The problem:
In the entries that follow, locate the line with "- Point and", then restate that line and all later lines exactly as they appear, leaving pictures out.

Record extracts:
+++++

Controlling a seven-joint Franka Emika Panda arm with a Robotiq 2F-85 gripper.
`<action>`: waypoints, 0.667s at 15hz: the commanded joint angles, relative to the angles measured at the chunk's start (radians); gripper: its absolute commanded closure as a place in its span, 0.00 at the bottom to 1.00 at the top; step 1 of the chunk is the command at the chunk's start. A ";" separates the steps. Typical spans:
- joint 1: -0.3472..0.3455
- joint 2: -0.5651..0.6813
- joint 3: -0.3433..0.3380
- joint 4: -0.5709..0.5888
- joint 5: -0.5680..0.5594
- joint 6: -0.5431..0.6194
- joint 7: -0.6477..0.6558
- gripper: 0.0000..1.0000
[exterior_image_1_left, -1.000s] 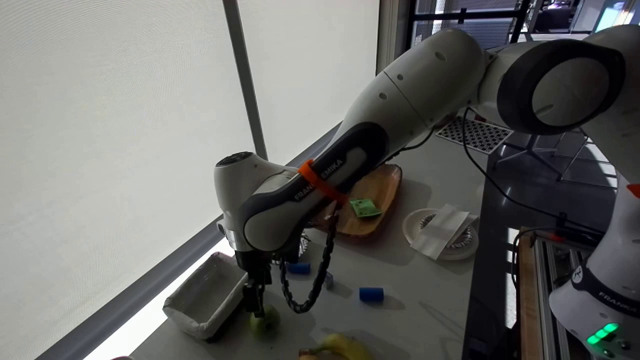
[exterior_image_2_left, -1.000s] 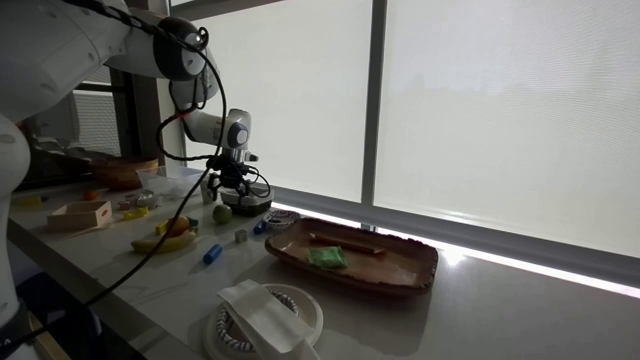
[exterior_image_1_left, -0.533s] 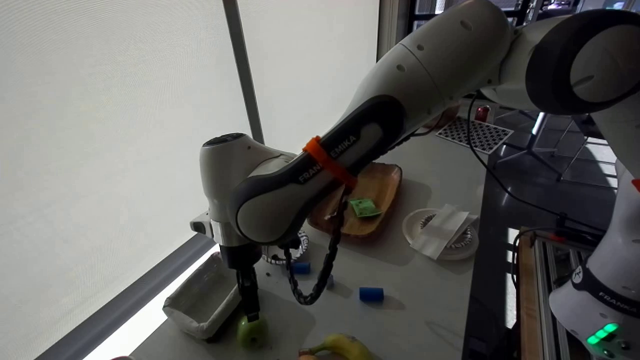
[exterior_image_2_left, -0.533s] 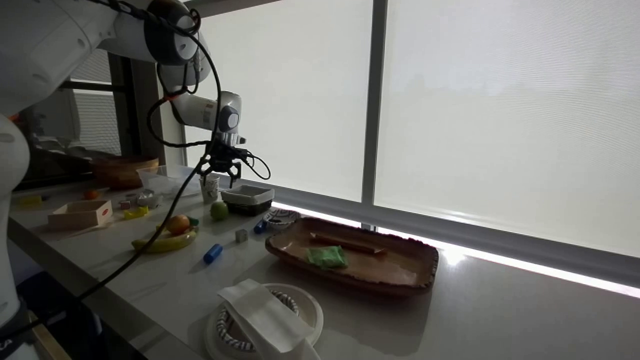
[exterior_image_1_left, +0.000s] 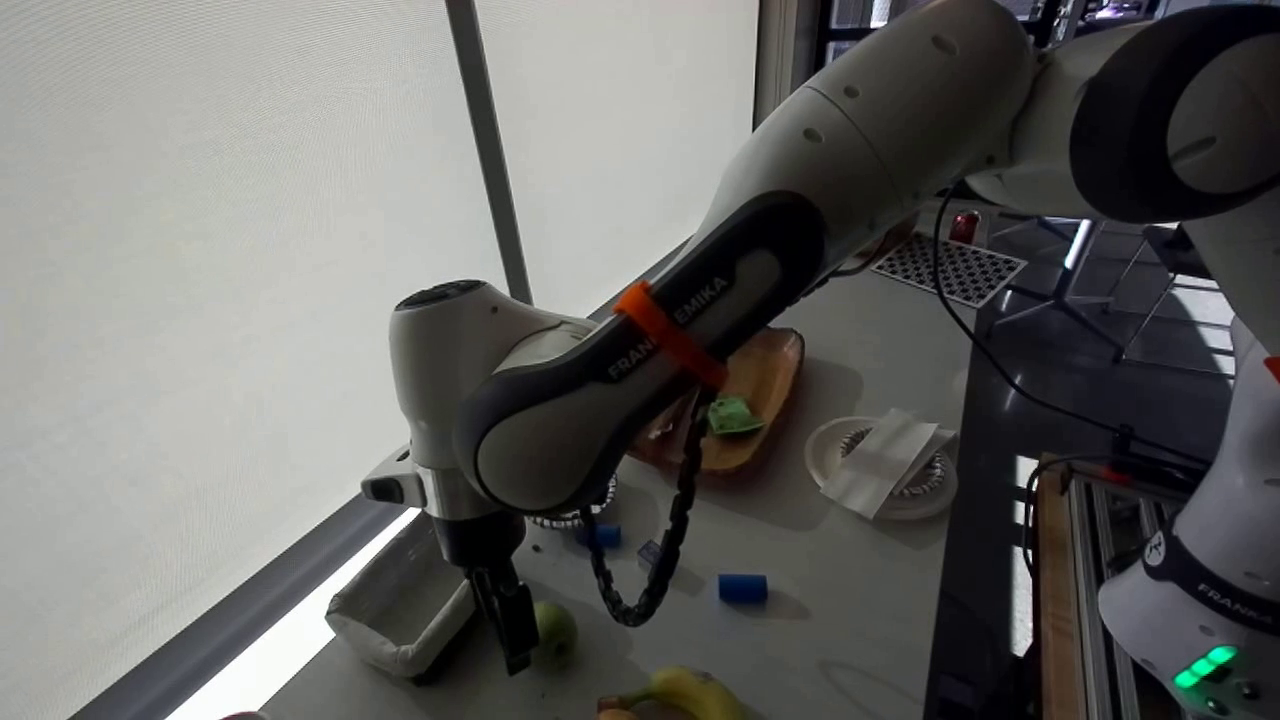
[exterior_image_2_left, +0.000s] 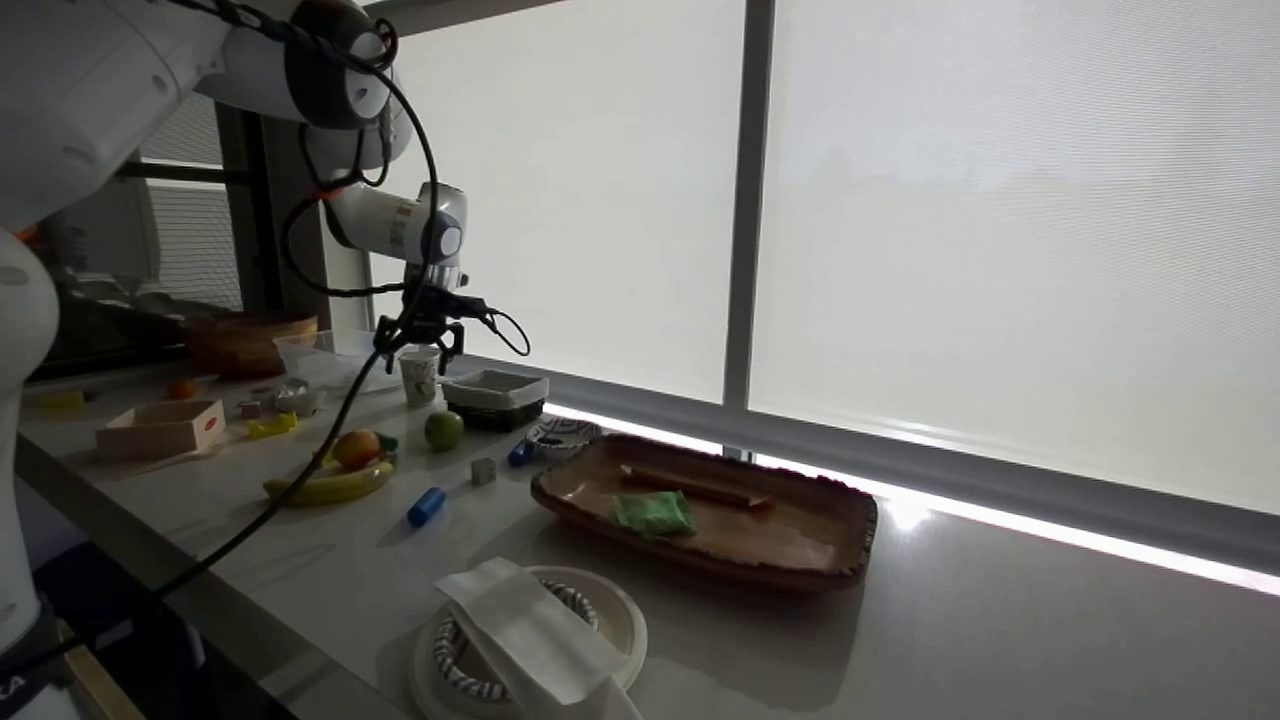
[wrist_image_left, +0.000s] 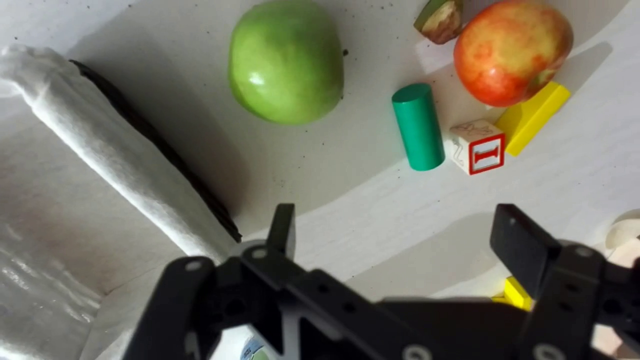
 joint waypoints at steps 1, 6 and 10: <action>0.008 0.035 0.003 0.036 -0.007 -0.023 -0.044 0.00; 0.031 0.124 0.038 0.061 -0.016 -0.008 -0.250 0.00; 0.065 0.133 0.032 0.040 -0.017 -0.038 -0.263 0.00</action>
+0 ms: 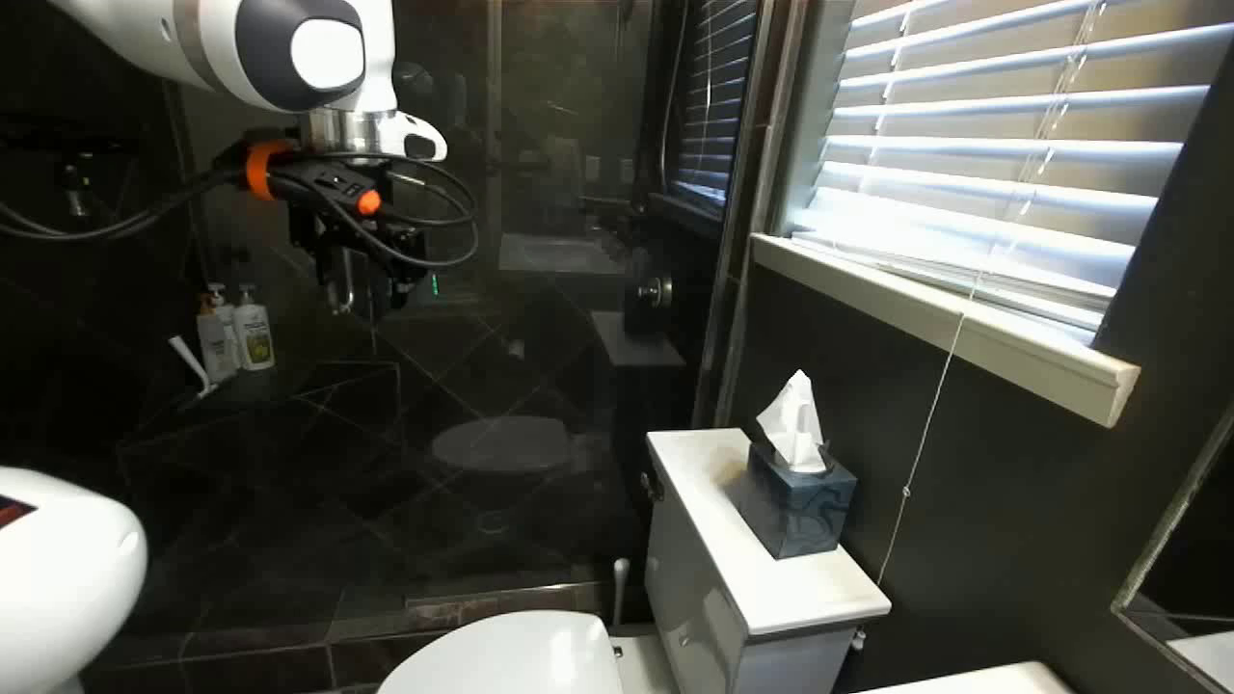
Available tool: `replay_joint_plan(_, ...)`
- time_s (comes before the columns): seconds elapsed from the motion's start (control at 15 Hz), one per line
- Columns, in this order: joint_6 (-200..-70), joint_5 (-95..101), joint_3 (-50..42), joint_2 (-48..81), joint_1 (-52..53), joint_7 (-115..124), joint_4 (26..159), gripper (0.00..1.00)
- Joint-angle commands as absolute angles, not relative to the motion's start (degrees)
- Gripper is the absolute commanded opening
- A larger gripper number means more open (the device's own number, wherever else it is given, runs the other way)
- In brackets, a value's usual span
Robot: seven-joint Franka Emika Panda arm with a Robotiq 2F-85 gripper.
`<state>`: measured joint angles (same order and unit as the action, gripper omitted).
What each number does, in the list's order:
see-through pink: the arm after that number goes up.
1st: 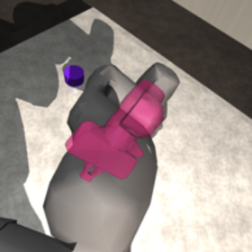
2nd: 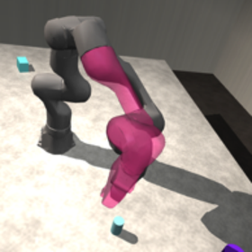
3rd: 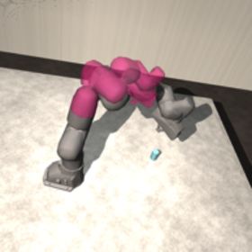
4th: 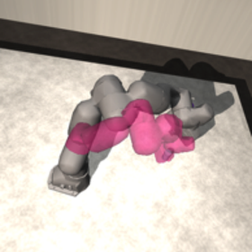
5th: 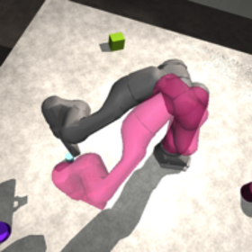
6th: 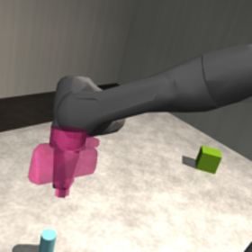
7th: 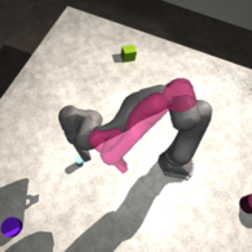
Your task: Open the blinds
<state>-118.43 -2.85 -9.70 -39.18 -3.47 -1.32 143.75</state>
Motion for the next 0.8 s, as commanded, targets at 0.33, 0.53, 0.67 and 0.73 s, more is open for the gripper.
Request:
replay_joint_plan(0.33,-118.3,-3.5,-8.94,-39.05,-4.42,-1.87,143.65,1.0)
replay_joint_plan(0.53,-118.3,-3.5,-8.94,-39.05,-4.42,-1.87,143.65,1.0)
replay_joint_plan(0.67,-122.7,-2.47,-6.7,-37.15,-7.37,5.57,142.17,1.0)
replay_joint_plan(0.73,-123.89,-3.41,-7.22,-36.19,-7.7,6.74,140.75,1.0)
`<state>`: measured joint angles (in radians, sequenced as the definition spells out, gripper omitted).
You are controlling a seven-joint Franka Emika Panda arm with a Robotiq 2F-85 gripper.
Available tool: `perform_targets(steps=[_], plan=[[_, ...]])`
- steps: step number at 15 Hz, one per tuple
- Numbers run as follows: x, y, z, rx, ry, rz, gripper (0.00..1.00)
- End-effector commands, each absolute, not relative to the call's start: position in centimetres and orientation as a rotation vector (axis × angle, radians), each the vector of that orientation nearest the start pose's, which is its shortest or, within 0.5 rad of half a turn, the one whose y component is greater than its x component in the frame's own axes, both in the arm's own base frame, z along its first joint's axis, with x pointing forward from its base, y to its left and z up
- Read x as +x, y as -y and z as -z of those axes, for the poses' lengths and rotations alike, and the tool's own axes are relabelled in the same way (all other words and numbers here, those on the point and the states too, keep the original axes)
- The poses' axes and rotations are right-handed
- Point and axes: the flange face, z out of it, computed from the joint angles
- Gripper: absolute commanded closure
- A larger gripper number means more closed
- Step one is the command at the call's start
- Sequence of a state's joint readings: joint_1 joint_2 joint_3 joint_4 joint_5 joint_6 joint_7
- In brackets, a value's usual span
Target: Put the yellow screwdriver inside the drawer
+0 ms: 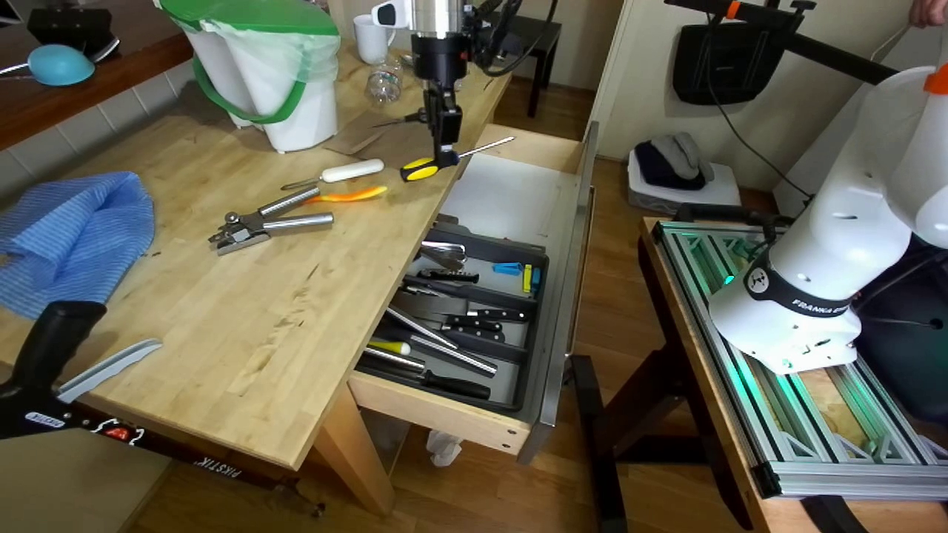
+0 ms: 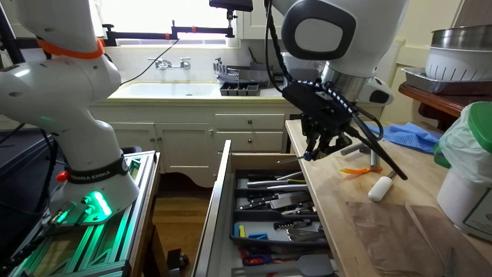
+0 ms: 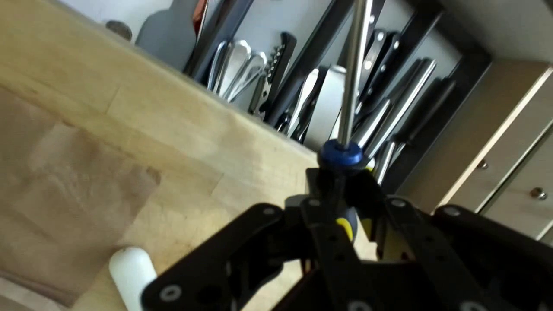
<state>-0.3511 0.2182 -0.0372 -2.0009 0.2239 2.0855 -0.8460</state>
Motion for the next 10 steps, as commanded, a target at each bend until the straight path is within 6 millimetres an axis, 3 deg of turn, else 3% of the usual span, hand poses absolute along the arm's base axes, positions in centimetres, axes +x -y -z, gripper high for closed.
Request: perform_targets(steps=[1, 6, 8, 10], plan=[[49.2, 22.8, -33.5, -2.821, 0.68, -0.08, 0.94], [43.9, 27.6, -28.1, -2.856, 0.935, -0.212, 0.94], [42.0, 29.7, -25.7, -2.941, 1.023, -0.274, 0.94], [40.5, 32.1, -24.5, -3.046, 1.067, -0.238, 0.94]])
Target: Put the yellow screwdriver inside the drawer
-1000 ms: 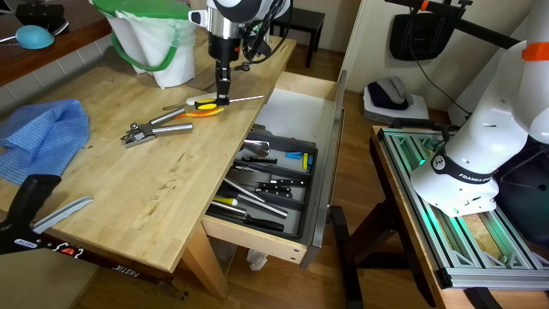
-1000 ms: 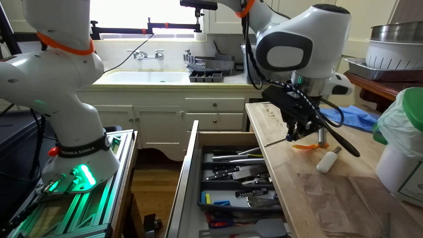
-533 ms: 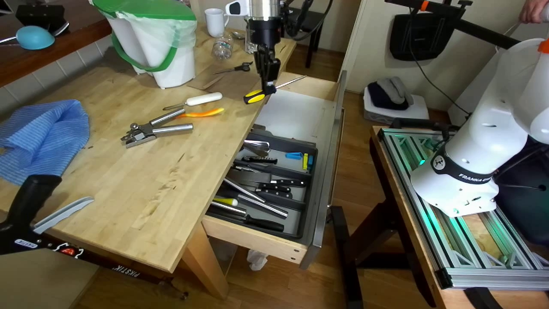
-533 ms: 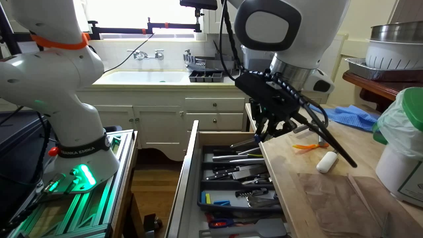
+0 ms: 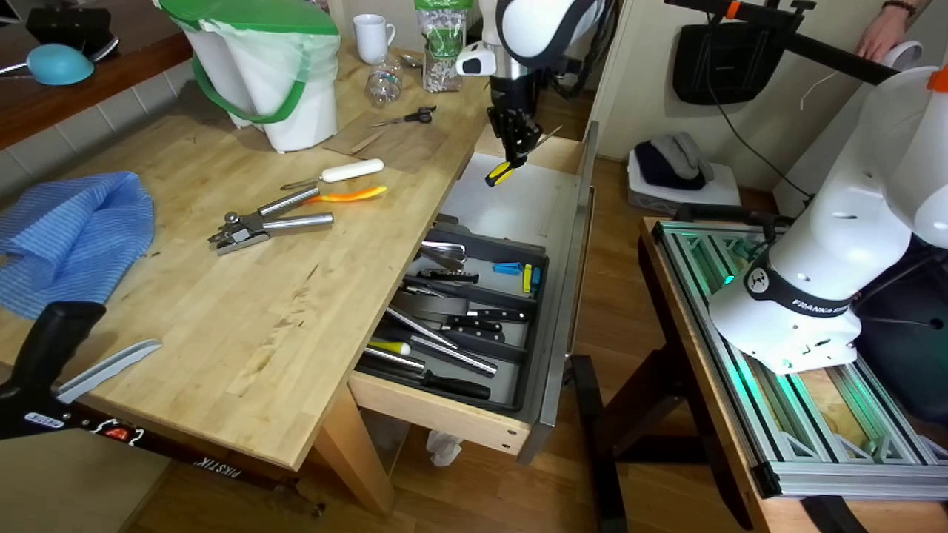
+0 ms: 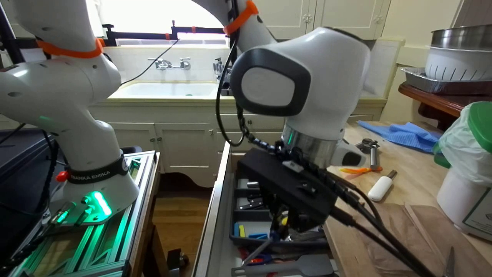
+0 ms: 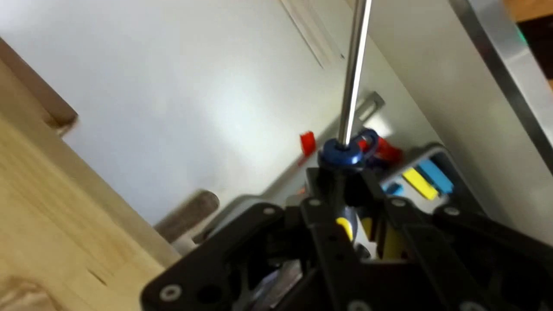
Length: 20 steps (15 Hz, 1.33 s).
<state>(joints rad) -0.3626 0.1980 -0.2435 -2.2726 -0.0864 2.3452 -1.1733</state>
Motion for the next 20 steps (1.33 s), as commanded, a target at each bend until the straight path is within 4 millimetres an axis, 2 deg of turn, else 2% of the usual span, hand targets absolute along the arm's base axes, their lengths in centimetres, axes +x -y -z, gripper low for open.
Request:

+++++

Exercise response:
- Point and axes: the flange face, z out of it, computed from the joint angles
- Gripper: absolute commanded closure
- A larger gripper number means more closed
- Step one is the command at the call's start
- Sequence of a state's joint readings: joint_1 joint_2 joint_3 joint_4 joint_5 joint_6 joint_7
- In brackets, a value's usual span
Target: Put the yellow screwdriver inside the drawer
+0 ms: 
+0 ms: 
+0 ms: 
<state>-0.3511 0.2182 -0.0372 -2.0009 0.2239 2.0855 -0.8460</state>
Motion for the next 10 steps, as commanded, a target at each bend until the straight path is within 6 millimetres an axis, 3 deg of turn, else 3% of the usual span, hand poses absolute along the arm's base axes, positions in centimetres, axes +x -y -z, gripper high for closed.
Request: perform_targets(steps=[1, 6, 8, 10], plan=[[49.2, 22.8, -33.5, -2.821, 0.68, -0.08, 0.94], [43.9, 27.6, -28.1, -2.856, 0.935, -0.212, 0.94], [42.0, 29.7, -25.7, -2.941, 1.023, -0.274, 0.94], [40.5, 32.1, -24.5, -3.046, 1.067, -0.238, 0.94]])
Target: Put the yellow screwdriver inside the drawer
-1000 ms: 
-1000 ms: 
-533 ms: 
-533 ms: 
+0 ms: 
+0 ms: 
+0 ms: 
Length: 20 steps (15 Hz, 1.33 s).
<state>(joints rad) -0.3626 0.1980 -0.2435 -2.2726 -0.0864 2.3452 -1.1733</state>
Motion for the next 20 steps (1.33 s), as commanded, a target at each bend until the straight path is within 4 millimetres an axis, 2 deg of turn, else 2% of the usual span, hand targets absolute along the arm's base axes, their lengths in centimetres, axes +x -y -z, gripper low for open.
Request:

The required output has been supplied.